Version 2.0 introduces browser-based AI inference using Transformers.js. This means:
- ✅ No Python backend required (by default)
- ✅ No Ollama installation needed (by default)
- ✅ Works out of the box - just install the extension
- ✅ Backward compatible - can still use Python backend if preferred
- Install the browser extension (see README.md for browser-specific instructions)
- Navigate to any webpage with code
- Hold Shift + drag to select code
- Wait for model to download on first use (~15-60 seconds)
- Subsequent uses are instant!
On your first use of the extension, it will:
- Download an AI model from Hugging Face CDN (~350MB)
- Cache the model in your browser's IndexedDB
- Initialize the model for inference
This only happens once. After the first download, the extension works offline and loads instantly.
- Chrome 113+
- Edge 113+
- Brave 1.52+
- Chrome 88+
- Firefox 118+
- Safari 16+
- Edge 88+
- All modern browsers
- 2GB+ RAM available
- 500MB+ free disk space (for model cache)
- Modern browser with WebGL support
The extension uses browser storage for:
- IndexedDB: Cached AI models (~350MB)
- Chrome Sync Storage: User settings (<1KB)
To clear cached models:
- Chrome: Settings → Privacy → Clear browsing data → "Hosted app data"
- Firefox: Settings → Privacy → Clear Data → "Offline Website Data"

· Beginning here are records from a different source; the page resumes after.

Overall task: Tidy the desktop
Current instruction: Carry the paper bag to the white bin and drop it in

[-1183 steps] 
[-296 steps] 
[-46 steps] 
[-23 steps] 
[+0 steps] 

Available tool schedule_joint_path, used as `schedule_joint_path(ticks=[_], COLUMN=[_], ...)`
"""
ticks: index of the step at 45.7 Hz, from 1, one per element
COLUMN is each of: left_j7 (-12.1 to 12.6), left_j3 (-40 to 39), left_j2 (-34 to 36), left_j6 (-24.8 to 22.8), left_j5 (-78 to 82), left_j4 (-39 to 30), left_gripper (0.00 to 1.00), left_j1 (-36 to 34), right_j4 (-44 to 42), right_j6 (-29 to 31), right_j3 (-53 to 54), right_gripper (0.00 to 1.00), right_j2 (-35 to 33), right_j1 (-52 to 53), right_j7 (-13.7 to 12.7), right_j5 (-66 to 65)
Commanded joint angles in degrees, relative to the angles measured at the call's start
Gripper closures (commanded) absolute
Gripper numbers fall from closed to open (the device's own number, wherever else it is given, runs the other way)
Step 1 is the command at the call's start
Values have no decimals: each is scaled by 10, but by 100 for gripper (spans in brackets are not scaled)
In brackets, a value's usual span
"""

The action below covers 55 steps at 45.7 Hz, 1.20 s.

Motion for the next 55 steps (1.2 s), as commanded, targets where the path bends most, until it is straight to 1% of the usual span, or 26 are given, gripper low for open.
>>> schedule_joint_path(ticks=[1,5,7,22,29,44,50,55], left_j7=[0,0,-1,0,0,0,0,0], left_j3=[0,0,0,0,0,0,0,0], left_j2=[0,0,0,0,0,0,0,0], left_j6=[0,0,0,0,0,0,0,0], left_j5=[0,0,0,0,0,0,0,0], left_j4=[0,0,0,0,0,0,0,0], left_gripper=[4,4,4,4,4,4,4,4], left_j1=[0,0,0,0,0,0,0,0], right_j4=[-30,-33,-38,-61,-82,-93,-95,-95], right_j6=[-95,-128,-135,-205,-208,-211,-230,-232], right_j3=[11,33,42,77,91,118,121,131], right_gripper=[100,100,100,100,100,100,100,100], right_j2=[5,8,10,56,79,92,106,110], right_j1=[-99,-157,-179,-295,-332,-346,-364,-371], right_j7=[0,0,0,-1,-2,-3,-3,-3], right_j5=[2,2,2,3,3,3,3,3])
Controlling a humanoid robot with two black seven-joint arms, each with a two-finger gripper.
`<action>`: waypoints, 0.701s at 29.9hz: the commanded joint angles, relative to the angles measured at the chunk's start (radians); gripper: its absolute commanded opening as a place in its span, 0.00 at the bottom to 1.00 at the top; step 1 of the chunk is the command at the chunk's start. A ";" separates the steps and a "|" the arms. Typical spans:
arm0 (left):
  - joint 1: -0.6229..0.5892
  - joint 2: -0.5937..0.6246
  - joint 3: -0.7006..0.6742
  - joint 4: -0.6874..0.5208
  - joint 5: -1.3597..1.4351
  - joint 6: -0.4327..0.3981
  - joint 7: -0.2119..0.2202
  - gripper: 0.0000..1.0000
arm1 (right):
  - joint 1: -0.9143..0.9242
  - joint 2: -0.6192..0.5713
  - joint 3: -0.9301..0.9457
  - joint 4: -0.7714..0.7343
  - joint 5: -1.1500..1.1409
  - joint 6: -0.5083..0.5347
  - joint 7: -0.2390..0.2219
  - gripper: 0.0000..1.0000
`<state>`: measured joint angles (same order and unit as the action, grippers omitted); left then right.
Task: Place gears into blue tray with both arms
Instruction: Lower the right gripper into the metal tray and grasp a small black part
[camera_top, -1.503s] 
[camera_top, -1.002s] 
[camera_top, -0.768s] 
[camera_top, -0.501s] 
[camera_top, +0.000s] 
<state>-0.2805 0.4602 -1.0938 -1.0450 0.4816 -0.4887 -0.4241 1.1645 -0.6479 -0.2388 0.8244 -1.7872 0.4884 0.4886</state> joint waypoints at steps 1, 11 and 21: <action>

- No installation beyond the extension
- AI runs in your browser using WebGPU/WebGL
- Fast on modern GPUs (2-5 seconds)
- Works offline after first model download
- Complete privacy (no network requests after download)
- Requires Python + Ollama installation
- Uses moondream:1.8b model via Ollama
- Slower than browser-based mode (8-12 seconds)
- Requires backend server running locally
To enable backend mode:
- Open extension options
- Change "Inference Mode" to "Backend Mode"
- Follow backend setup instructions below
If you choose to use backend mode:
- Install Ollama: https://ollama.ai
- Pull model:
ollama pull moondream:1.8b - Install Python deps:
pip install fastapi uvicorn pillow ollama python-multipart - Start backend:
python backend.py - Configure extension: Set backend URL in options (default: http://127.0.0.1:8000)
The browser_specific_settings.gecko.id field in manifest.json uses a placeholder value (learnbyhover@example.com).
The placeholder is fine for local testing and temporary add-ons.
You should replace it with:
- A valid email-style ID using a domain you control (e.g.,
extension@yourdomain.com) - OR follow Mozilla's UUID format:
{<UUID>}(e.g.,{12345678-1234-1234-1234-123456789abc})
Generate a UUID using:
uuidgen # On macOS/LinuxOr:
python3 -c "import uuid; print('{' + str(uuid.uuid4()) + '}')"Update the manifest.json with your chosen ID before publishing to addons.mozilla.org (AMO).
Safari extensions must be packaged within a macOS app. Use the safari-web-extension-converter tool as documented in the README.md file.
The browser-based AI works in Safari using WebGL acceleration (WebGPU support coming in future Safari versions).
- Check internet connection
- Try reloading the page
- Clear browser cache and retry
- Check available disk space (need 500MB+)
- Fallback: Enable backend mode in settings
- Close other tabs to free memory
- Try clearing browser cache
- Consider using backend mode instead
- Ensure WebGL is enabled in browser settings
- Update graphics drivers
- Try Chrome/Edge for WebGPU support
- Consider backend mode for very old hardware
- Check browser console for errors
- Verify extension permissions are granted
- Try reinstalling the extension
- Check browser version compatibility
If you're upgrading from version 1.0:
- No action required - extension will use browser mode by default
- Keep backend running if you want to use legacy mode
- Change setting to "Backend Mode" if you prefer the old behavior
- First use will download model (one-time, 15-60 seconds)
The model-worker.js file runs in a Web Worker thread to avoid blocking the UI. It:
- Loads Transformers.js from CDN
- Initializes vision-language models
- Processes images for code analysis
- Reports progress during download/initialization
The manifest includes 'wasm-unsafe-eval' in CSP to allow WebAssembly execution needed for Transformers.js.
The model-worker.js file is declared as a web accessible resource so it can be loaded as a module worker.